Self-supervised Video Representation Learning by Context and Motion
Decoupling
- URL: http://arxiv.org/abs/2104.00862v1
- Date: Fri, 2 Apr 2021 02:47:34 GMT
- Title: Self-supervised Video Representation Learning by Context and Motion
Decoupling
- Authors: Lianghua Huang, Yu Liu, Bin Wang, Pan Pan, Yinghui Xu, Rong Jin
- Abstract summary: A challenge in self-supervised video representation learning is how to effectively capture motion information besides context bias.
We develop a method that explicitly decouples motion supervision from context bias through a carefully designed pretext task.
Experiments show that our approach improves the quality of the learned video representation over previous works.

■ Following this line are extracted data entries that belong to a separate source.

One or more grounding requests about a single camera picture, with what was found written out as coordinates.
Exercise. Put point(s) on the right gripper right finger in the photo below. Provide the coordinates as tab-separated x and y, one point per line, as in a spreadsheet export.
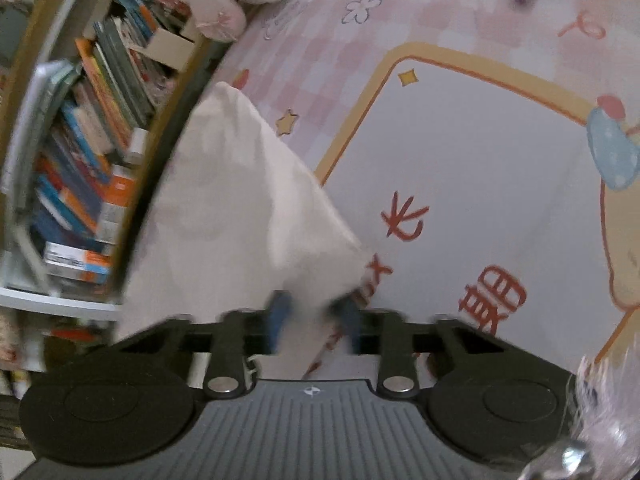
486	399

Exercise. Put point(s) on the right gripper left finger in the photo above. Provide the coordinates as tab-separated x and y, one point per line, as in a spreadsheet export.
127	401

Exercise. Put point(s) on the cream t-shirt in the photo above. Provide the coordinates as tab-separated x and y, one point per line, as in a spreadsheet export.
236	217

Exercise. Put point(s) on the usmile white orange box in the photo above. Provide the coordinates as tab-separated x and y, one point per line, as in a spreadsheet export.
76	264

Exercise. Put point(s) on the white orange flat box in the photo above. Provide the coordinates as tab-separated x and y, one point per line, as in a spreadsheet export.
114	206

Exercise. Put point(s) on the pink checkered cartoon tablecloth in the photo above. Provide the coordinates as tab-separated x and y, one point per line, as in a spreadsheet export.
485	151

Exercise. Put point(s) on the small white box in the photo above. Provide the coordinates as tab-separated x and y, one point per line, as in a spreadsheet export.
136	147

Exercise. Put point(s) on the row of leaning books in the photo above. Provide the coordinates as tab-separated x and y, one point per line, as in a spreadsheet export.
96	101

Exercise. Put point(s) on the beige pen holder box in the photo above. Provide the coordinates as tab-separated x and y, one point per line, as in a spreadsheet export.
169	49

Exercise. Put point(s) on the white bookshelf frame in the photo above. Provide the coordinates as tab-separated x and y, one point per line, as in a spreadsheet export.
38	38

- Score: 45.510042484456854
- License: http://arxiv.org/licenses/nonexclusive-distrib/1.0/
- Abstract: A key challenge in self-supervised video representation learning is how to
effectively capture motion information besides context bias. While most
existing works implicitly achieve this with video-specific pretext tasks (e.g.,
predicting clip orders, time arrows, and paces), we develop a method that
explicitly decouples motion supervision from context bias through a carefully
designed pretext task. Specifically, we take the keyframes and motion vectors
in compressed videos (e.g., in H.264 format) as the supervision sources for
context and motion, respectively, which can be efficiently extracted at over
500 fps on the CPU. Then we design two pretext tasks that are jointly
optimized: a context matching task where a pairwise contrastive loss is cast
between video clip and keyframe features; and a motion prediction task where
clip features, passed through an encoder-decoder network, are used to estimate
motion features in a near future. These two tasks use a shared video backbone
and separate MLP heads. Experiments show that our approach improves the quality
of the learned video representation over previous works, where we obtain
absolute gains of 16.0% and 11.1% in video retrieval recall on UCF101 and
HMDB51, respectively. Moreover, we find the motion prediction to be a strong
regularization for video networks, where using it as an auxiliary task improves
the accuracy of action recognition with a margin of 7.4%~13.8%.